UK "Moving Forward" With Standardized Cigarette Packaging
The United Kingdom has just announced that it will be "moving forward" with plans to ban branding on cigarette packs, demanding standardized packaging and text among tobacco products sold in England and Wales
The implementation of these changes will make the U.K. the first region in Europe to take steps in accordance with a series of European Union regulations approved by the European Commission last February.
According to a BBC News report, the branding ban will strip all cigarette packaging of their identifiable brands and logos, becoming only identifiable via their name and variety printed in thick white-on-black lettering on the front of a pack. According to previous reports about the E.U. and U.K. change in advertising regulation, a graphic picture warning will cover 65 percent of the front and back of every pack of cigarettes. The size of cigarettes packs also would be regulated, requiring each packet to contain at least 20 cigarettes so that there is adequate room for the picture warnings.

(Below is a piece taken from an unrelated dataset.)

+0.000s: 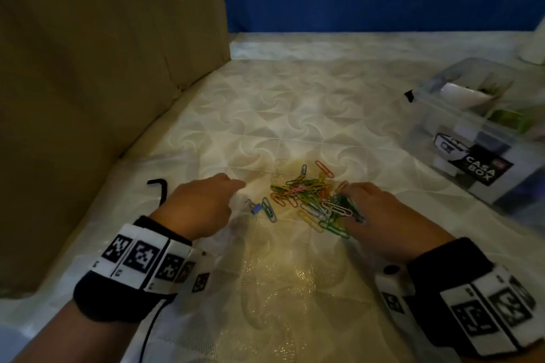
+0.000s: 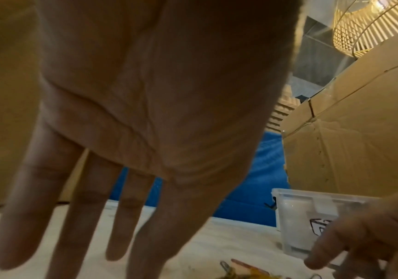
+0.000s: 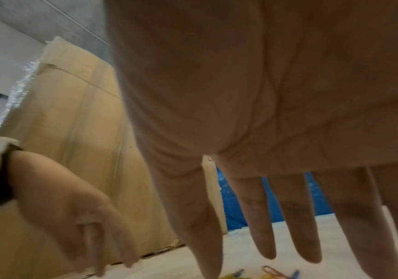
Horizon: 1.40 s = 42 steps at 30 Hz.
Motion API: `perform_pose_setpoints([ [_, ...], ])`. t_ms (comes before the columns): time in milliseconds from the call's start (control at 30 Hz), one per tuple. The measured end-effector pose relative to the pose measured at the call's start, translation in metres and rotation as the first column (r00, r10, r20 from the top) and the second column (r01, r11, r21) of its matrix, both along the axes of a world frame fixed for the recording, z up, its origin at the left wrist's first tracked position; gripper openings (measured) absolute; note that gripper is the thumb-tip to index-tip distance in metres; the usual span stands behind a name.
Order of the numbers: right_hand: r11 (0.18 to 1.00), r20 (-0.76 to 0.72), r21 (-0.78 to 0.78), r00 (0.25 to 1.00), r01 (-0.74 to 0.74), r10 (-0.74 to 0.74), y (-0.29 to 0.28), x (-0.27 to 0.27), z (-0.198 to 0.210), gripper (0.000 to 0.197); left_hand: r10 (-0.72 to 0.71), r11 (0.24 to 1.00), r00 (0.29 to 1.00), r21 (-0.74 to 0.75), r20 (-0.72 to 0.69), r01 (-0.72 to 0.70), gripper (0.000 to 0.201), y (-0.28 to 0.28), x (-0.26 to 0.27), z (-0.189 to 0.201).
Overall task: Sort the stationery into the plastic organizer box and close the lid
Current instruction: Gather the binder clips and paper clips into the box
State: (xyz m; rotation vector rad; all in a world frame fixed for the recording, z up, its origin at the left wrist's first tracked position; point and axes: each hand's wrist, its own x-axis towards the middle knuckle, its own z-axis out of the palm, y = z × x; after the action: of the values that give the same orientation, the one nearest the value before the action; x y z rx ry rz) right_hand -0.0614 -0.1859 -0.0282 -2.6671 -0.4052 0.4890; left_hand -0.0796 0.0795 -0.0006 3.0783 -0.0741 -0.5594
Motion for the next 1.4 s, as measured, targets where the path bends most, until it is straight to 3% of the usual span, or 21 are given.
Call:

The European Union regulations also included a proposal to ban flavored cigarettes and strictly limit the maximum nicotine-concentration of liquid nicotine cartridges used by electronic cigarettes. These regulations have yet to be taken up in the U.K.

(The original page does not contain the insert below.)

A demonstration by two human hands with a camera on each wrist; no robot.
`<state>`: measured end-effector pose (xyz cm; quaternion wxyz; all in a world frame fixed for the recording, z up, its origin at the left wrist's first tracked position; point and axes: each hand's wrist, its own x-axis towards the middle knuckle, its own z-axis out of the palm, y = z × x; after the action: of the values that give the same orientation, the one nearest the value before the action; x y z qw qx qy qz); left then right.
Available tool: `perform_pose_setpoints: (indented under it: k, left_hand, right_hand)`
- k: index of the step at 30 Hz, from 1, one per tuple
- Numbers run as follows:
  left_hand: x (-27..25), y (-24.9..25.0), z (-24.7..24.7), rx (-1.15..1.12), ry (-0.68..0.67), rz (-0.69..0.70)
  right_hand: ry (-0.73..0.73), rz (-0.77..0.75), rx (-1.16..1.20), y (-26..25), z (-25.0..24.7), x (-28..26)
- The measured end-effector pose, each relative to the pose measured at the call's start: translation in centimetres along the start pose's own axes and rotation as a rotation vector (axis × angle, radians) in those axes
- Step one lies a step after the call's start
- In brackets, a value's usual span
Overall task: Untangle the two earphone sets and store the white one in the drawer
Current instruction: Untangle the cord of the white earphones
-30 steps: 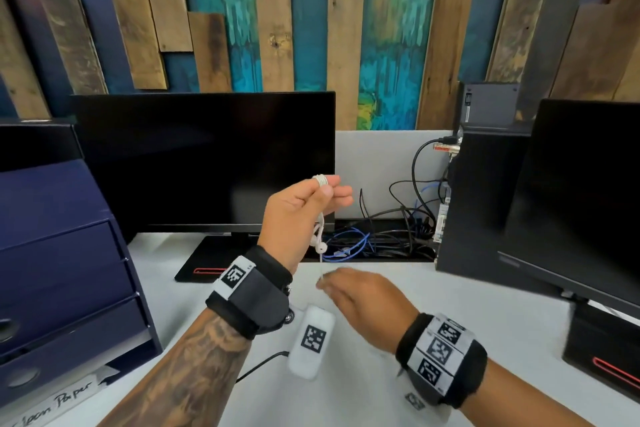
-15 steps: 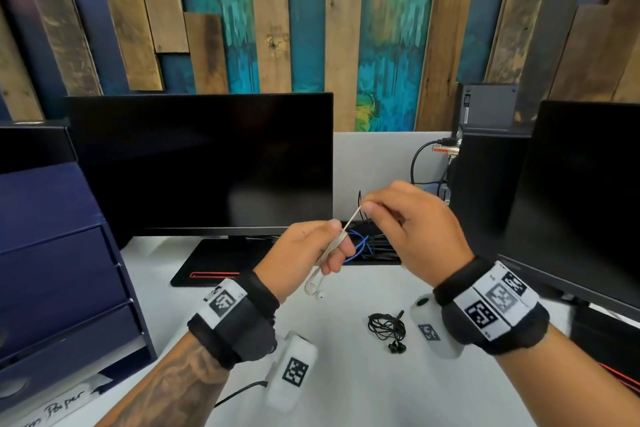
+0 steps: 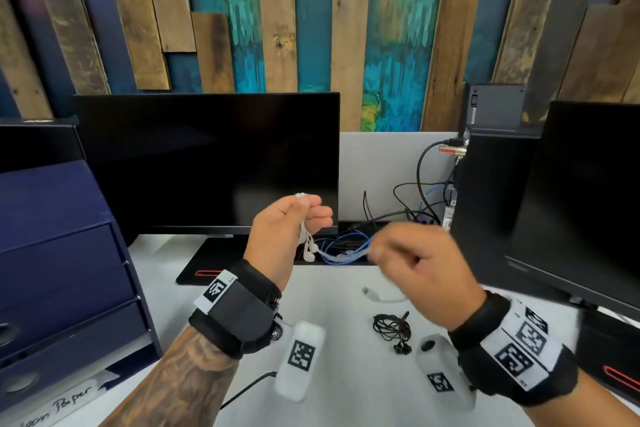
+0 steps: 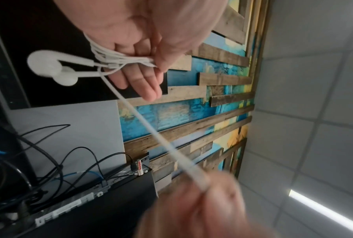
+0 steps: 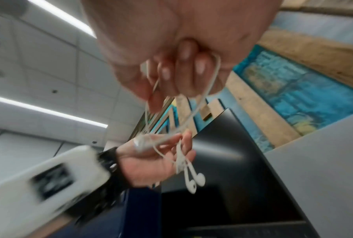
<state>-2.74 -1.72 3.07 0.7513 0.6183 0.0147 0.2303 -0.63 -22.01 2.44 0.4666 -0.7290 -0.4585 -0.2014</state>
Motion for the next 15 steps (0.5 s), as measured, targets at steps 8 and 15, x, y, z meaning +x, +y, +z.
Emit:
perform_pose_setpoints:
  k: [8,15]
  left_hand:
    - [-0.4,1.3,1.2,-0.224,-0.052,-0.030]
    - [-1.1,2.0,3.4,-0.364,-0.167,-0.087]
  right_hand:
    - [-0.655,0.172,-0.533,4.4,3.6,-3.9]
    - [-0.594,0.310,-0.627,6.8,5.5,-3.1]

Public Health Minister Jane Ellison of the United Kingdom told members of Parliament on Wednesday that she "want[s] our nation's children to grow up happy and healthy and free from the heavy burden of diseases that tobacco brings."

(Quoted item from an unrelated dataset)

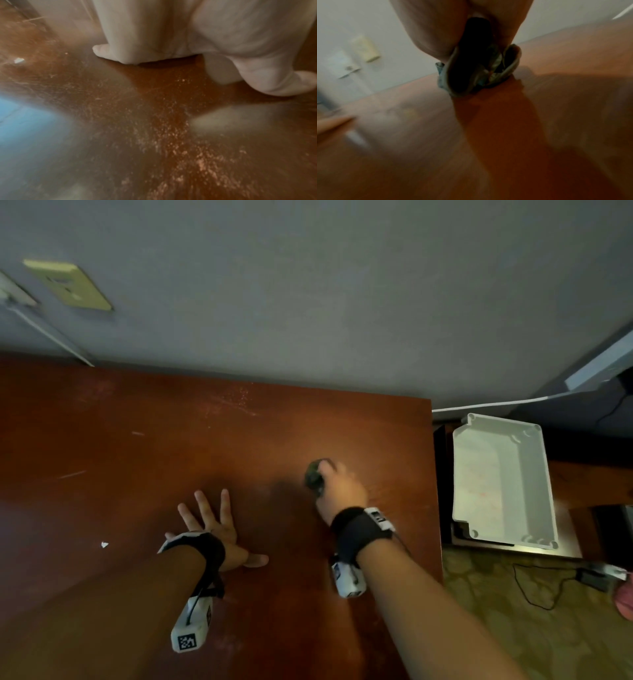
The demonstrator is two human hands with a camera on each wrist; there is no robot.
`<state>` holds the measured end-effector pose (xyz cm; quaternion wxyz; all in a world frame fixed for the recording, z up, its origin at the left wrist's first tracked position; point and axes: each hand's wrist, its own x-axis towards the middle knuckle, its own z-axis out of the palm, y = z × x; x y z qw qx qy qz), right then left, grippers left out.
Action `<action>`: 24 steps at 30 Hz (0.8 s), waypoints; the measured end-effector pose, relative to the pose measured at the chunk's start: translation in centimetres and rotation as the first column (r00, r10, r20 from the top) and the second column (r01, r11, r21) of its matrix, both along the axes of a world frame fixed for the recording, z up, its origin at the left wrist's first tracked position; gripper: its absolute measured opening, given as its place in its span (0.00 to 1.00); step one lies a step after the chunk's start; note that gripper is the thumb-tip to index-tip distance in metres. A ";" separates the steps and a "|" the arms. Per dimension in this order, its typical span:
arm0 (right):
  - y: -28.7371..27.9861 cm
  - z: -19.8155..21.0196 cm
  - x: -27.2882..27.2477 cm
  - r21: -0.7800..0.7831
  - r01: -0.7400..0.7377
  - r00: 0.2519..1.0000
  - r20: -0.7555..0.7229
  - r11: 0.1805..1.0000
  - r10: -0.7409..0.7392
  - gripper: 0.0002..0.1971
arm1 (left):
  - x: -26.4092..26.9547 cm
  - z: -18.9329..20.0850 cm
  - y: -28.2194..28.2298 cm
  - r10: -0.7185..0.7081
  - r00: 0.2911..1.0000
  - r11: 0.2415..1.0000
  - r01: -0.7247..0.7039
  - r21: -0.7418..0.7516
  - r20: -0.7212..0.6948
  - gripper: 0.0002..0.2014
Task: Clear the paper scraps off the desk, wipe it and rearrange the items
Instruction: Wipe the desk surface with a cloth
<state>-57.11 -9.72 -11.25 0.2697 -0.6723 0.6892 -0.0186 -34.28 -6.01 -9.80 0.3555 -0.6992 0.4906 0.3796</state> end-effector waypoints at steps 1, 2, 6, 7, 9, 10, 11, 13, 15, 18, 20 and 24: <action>-1.1 -0.1 -2.1 -0.031 0.077 0.997 -0.014 0.997 -0.077 0.19 | 0.1 -0.1 -0.1 -0.006 1.000 1.000 0.006 0.002 -0.005 0.74; -2.1 -0.2 -4.2 -0.066 0.168 0.985 -0.026 0.984 -0.170 0.17 | 0.2 -0.1 -0.1 -0.009 1.000 1.000 0.009 0.004 -0.004 0.74; -4.4 -0.2 -9.9 -0.081 0.441 0.896 -0.024 0.894 -0.444 0.15 | 0.3 -0.6 -0.4 -0.008 1.000 1.000 0.007 0.017 0.028 0.76; -4.6 -0.3 -10.0 -0.081 0.464 0.884 -0.030 0.882 -0.467 0.16 | 0.3 -0.7 -0.3 -0.009 1.000 1.000 0.008 0.020 0.029 0.76; -4.7 -0.5 -8.8 -0.092 0.471 0.879 -0.037 0.877 -0.476 0.18 | 0.3 -0.5 -0.3 -0.009 1.000 1.000 0.008 0.017 0.027 0.76; -4.7 -0.5 -7.7 -0.094 0.463 0.884 -0.033 0.882 -0.467 0.18 | 0.3 -0.4 -0.3 -0.013 1.000 1.000 0.013 0.015 0.022 0.76; -4.5 -0.6 -6.6 -0.091 0.443 0.894 -0.027 0.892 -0.447 0.18 | 0.3 -0.5 -0.2 -0.020 1.000 1.000 0.019 0.014 0.016 0.76; -4.2 -0.7 -3.9 -0.082 0.374 0.926 -0.017 0.924 -0.376 0.19 | 0.4 -0.6 -0.3 -0.019 1.000 1.000 0.019 0.010 0.009 0.76; -3.7 -0.9 -0.7 -0.075 0.266 0.964 0.009 0.961 -0.266 0.20 | 0.4 -0.5 -0.3 -0.013 1.000 1.000 0.013 0.006 0.012 0.76; -2.4 -1.1 4.5 -0.061 0.048 0.995 0.088 0.997 -0.043 0.18 | 0.1 -0.4 -0.4 0.001 1.000 1.000 -0.001 -0.001 0.031 0.76; -1.8 -1.2 6.5 -0.067 -0.080 0.991 0.100 0.995 0.086 0.19 | -0.2 -0.4 -0.5 0.012 0.999 1.000 -0.012 0.000 0.050 0.76; -3.0 -1.3 4.6 -0.054 -0.137 0.987 0.077 0.989 0.141 0.18 | -0.2 -0.3 -0.3 0.019 0.999 1.000 -0.019 0.000 0.033 0.75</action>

She also said that there would be no more political posturing to delay the enactment of the regulations, and promised that massive changes would be seen in U.K. tobacco policy before the next election in May 2015.
Still, according to the BBC, critics of the change argue that there is little evidence that the implementation of standardized packaging in Australia back in 2011 has impacted smoking rates in the country.
London, Northern Ireland, Scotland, and Wales have already made plans to introduce standardized packaging, meaning that the United Kingdom will be the first European Country to take this step against tobacco advertising.